The main features of the Trainer are:
- Same user-facing API for PyTorch and TF 2
- Support for CPU, GPU, Multi-GPU, and TPU
- Easier than ever to share your fine-tuned models
**The TFTrainer was largely contributed by awesome community member jplu!** 🔥 🔥
A few additional features of the example scripts are:
- Generate argparsers from type hints on dataclasses
- Can load arguments from json files
- Logging through TensorBoard and wandb
Documentation for the Trainer is still work-in-progress, please consider contributing improvements.
TPU Support
- Both the TensorFlow and PyTorch trainers have TPU support (jplu, LysandreJik, julien-c).
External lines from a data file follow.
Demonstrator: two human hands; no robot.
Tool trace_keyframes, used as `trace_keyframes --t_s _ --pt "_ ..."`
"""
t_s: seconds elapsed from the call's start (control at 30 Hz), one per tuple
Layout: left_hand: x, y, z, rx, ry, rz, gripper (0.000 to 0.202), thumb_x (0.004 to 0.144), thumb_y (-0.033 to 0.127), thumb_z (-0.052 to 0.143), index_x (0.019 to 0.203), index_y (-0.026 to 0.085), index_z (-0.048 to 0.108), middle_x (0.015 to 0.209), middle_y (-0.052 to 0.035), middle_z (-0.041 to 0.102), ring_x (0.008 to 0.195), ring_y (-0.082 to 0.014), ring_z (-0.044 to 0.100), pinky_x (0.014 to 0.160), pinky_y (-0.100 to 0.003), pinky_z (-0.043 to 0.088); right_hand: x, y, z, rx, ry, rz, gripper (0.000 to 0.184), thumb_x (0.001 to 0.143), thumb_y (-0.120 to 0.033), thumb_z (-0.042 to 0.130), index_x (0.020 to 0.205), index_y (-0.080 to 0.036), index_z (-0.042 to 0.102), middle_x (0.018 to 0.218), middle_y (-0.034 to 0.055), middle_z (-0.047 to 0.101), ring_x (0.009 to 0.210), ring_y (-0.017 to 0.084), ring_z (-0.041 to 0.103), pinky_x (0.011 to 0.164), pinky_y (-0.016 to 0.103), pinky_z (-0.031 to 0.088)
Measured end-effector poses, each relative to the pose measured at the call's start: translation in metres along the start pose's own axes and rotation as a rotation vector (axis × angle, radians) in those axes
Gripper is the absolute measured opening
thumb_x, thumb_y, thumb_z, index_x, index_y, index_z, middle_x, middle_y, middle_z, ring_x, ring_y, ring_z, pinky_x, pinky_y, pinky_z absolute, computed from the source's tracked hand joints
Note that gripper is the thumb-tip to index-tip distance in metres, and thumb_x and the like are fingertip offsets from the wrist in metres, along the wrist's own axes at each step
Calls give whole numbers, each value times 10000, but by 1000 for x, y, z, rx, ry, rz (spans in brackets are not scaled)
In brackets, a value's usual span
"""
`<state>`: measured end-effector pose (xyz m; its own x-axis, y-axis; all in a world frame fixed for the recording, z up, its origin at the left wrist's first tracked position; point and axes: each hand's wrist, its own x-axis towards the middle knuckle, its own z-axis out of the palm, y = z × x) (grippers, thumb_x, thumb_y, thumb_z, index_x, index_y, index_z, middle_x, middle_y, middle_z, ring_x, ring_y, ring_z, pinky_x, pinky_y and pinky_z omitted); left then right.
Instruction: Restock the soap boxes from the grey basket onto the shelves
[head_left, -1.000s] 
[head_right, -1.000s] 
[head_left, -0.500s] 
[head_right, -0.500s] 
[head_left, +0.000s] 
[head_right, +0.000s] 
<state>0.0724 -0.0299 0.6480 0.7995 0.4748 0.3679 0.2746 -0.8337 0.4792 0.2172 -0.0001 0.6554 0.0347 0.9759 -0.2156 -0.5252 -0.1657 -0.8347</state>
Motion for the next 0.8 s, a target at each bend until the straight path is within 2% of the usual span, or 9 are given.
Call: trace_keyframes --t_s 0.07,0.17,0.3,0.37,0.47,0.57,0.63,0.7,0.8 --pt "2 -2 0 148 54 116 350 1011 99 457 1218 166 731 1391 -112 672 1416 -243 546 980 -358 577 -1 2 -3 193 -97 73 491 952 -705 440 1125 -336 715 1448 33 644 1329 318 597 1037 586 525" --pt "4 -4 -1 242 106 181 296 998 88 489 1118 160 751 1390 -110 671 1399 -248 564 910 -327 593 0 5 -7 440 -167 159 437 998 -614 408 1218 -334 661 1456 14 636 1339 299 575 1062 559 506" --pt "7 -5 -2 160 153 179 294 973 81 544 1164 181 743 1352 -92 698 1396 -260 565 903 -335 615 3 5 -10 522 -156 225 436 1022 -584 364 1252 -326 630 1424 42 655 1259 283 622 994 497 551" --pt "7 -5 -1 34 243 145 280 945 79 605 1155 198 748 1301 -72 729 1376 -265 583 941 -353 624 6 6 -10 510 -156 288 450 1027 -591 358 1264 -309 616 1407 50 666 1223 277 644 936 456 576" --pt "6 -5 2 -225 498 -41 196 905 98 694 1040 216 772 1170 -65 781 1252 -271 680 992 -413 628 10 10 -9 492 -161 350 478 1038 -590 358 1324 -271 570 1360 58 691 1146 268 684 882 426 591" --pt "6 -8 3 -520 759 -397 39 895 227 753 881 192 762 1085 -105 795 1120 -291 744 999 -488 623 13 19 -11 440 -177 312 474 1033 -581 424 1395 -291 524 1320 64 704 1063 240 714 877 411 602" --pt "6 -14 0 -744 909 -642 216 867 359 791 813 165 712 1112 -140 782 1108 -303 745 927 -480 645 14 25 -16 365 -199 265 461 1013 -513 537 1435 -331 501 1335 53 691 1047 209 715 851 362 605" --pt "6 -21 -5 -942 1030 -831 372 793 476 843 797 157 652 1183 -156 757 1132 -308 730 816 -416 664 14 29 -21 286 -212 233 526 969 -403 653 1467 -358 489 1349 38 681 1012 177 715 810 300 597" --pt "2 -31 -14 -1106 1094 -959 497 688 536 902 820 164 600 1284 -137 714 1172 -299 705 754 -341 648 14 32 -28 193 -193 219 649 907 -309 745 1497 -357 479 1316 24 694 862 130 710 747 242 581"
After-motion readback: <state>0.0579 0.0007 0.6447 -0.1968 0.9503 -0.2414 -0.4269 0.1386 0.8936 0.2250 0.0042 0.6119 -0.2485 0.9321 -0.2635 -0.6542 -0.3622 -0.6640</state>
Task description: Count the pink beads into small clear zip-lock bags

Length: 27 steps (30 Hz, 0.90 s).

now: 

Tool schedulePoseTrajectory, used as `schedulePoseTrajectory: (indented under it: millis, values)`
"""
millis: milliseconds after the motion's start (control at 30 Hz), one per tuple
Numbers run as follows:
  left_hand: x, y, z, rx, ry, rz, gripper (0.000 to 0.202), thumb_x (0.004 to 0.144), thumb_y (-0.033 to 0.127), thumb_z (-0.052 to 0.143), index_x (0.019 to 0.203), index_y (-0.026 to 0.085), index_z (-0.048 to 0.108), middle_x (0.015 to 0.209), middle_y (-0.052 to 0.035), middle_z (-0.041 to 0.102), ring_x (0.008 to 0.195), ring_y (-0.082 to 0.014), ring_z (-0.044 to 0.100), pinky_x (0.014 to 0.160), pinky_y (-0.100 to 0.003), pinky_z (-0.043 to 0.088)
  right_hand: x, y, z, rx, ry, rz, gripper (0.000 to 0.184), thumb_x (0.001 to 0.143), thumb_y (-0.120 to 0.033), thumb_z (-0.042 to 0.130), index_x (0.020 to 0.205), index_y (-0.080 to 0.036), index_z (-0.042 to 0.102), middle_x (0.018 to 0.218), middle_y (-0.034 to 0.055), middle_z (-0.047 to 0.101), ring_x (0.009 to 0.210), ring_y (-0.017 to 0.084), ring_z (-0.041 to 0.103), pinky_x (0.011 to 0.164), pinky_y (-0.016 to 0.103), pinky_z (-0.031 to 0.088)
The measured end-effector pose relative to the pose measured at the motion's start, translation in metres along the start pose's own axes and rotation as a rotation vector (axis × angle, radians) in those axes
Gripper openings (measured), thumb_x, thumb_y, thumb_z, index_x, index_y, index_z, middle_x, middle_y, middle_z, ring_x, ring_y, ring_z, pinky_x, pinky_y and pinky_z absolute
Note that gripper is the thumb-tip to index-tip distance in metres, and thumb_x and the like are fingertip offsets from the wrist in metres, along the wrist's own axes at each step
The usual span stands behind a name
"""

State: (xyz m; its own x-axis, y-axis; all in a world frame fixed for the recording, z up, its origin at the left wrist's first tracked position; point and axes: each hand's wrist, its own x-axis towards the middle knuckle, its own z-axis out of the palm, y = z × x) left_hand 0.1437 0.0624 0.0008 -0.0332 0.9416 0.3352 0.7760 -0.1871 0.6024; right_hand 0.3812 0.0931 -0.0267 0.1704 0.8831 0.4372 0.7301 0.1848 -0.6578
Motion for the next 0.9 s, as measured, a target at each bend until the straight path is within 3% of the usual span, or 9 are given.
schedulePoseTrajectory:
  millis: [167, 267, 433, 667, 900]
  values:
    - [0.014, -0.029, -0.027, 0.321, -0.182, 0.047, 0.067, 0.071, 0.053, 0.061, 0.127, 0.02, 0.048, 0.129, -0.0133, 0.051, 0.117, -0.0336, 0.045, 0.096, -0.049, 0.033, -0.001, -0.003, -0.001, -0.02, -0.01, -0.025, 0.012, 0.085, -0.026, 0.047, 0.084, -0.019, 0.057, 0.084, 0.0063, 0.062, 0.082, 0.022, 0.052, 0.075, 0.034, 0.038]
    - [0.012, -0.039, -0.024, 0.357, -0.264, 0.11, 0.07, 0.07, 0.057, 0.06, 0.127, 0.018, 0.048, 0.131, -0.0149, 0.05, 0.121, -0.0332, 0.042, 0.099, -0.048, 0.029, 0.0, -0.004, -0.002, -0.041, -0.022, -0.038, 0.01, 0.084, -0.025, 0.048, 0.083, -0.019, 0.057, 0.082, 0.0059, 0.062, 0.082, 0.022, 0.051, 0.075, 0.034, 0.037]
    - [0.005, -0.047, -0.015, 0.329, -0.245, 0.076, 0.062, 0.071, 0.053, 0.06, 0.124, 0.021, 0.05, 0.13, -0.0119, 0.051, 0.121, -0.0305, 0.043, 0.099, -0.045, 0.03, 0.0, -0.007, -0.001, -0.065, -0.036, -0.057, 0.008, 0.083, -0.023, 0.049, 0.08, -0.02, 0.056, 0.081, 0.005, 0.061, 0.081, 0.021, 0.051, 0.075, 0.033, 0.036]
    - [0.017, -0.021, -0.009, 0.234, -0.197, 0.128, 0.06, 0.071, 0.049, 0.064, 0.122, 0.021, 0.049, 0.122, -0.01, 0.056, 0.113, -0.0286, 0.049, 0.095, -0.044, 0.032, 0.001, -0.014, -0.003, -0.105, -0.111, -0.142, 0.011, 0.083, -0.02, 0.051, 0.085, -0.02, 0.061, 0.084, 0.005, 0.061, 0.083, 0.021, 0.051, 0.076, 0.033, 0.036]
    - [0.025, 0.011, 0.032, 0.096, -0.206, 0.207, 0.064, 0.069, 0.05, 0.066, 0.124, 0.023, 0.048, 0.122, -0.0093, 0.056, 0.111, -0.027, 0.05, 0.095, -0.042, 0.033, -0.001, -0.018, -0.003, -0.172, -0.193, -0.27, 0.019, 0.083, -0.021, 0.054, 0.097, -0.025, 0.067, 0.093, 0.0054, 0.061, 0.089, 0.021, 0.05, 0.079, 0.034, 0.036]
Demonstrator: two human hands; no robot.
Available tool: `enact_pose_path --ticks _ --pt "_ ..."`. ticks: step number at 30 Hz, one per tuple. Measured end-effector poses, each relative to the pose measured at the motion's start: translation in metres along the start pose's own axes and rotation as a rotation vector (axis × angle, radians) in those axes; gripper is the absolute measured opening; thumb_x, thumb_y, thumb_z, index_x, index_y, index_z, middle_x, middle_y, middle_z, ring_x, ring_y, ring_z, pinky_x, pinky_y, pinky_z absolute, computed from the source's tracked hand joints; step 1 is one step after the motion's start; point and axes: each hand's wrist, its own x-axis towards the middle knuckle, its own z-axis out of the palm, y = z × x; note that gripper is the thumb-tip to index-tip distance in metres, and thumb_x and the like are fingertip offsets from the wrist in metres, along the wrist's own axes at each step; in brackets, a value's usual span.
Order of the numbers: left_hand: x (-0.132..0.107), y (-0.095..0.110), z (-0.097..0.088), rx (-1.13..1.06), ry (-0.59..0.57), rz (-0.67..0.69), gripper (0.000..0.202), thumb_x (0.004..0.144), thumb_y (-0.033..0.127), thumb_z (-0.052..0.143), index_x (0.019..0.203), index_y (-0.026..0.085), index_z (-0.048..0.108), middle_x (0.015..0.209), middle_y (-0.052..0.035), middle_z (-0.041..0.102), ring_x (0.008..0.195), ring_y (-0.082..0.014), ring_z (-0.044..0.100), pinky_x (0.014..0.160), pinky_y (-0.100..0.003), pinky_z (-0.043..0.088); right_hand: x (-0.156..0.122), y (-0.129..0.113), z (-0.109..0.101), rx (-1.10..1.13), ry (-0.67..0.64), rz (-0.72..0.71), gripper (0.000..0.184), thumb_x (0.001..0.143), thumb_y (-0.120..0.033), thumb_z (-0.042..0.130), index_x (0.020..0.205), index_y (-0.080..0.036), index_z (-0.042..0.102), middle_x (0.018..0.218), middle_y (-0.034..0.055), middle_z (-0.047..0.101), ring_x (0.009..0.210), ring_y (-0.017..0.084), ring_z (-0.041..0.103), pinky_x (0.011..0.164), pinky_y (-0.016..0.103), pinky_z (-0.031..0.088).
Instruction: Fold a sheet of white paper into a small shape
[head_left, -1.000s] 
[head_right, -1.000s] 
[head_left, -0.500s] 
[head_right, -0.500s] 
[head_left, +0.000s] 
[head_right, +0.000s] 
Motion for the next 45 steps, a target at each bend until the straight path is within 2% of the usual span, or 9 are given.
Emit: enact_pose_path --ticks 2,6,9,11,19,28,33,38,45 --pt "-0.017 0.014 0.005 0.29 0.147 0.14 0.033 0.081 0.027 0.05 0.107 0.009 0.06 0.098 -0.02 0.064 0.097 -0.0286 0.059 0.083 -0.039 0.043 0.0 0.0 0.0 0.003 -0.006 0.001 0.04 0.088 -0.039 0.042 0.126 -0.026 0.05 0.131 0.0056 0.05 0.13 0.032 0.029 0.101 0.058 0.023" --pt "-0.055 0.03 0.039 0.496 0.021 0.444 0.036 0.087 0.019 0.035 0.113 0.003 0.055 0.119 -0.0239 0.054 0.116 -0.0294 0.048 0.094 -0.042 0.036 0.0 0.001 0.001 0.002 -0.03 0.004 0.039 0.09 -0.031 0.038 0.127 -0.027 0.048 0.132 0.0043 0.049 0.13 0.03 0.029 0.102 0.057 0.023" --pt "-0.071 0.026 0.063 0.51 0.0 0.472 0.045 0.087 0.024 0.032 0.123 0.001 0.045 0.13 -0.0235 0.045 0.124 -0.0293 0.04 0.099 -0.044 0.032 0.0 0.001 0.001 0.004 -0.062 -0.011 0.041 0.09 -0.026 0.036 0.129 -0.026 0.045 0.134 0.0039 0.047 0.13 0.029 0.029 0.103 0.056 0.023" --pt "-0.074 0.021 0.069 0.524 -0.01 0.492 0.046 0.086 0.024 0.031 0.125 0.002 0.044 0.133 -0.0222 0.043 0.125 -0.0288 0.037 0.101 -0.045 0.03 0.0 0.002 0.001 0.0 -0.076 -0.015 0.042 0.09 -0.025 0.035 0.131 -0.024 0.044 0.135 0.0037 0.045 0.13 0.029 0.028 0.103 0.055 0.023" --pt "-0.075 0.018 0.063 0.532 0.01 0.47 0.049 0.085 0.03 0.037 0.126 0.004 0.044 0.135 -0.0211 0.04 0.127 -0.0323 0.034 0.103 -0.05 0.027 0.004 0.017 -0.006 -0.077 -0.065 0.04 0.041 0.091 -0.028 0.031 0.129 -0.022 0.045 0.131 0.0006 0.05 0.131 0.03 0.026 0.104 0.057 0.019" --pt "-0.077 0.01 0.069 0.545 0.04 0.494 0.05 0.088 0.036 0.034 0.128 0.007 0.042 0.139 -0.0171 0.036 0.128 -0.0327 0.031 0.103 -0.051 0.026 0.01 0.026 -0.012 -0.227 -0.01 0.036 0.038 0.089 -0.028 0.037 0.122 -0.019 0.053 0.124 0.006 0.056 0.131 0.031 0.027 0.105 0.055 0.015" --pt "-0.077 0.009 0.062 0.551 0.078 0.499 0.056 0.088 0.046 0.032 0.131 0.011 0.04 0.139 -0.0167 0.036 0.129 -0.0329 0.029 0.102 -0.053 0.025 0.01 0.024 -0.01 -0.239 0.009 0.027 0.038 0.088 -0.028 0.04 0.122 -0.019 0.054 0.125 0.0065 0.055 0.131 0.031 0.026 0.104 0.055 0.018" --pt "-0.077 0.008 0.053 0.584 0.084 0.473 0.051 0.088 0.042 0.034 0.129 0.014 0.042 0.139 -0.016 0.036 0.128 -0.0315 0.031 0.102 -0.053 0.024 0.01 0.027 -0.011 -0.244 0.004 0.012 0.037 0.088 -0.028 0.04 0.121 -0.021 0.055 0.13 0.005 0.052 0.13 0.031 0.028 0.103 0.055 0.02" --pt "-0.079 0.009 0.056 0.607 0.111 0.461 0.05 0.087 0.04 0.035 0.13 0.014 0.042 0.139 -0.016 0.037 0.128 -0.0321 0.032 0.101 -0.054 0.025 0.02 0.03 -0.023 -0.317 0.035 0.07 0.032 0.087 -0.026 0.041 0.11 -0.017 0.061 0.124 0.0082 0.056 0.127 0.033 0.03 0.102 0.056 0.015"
An additional utility is added so that the TPU scripts may be launched in a similar manner to `torch.distributed`.
- This was built with the support of jysohn23, member of the Google TPU team
---
Multilingual BART (sshleifer)
New BART checkpoint converted: this adds `mbart-en-ro model`, a BART variant finetuned on english-romanian translation.
Improved support for `huggingface/tokenizers`
- Additional tests and support has been added to `huggingface/tokenizers` tokenizers. (mfuntowicz, thomwolf)
- TensorFlow models work out-of-the-box with the new tokenizers (LysandreJik)
Decoder caching for T5 (patrickvonplaten)
Auto-regressive decoding for T5 has been greatly sped up by storing past key/value states. Work done on both PyTorch and TensorFlow.
Breaking change
This introduces a breaking change, in that it increases the default output length of T5Model and T5ForConditionalGeneration from 4 to 5 (including the past_key_value_states).
Encoder-Decoder enhancements
- Apply Encoder Decoder 1.5GB memory savings to TF as well (patrickvonplaten, translation of same work on PyTorch models by sshleifer)
- BART Summarization fine-tuning script now works for T5 as well (sshleifer)
- Clean Encoder-Decoder models with Bart/T5-like API and add generate possibility (patrickvonplaten)
Additional model architectures
Question Answering support for Albert and Roberta in TF with (Pierrci):
- Question Answering support for Albert and Roberta in TF
- TFAlbertForQuestionAnswering
Pipelines
- The question answering pipeline now handles impossible answers (bryant1410)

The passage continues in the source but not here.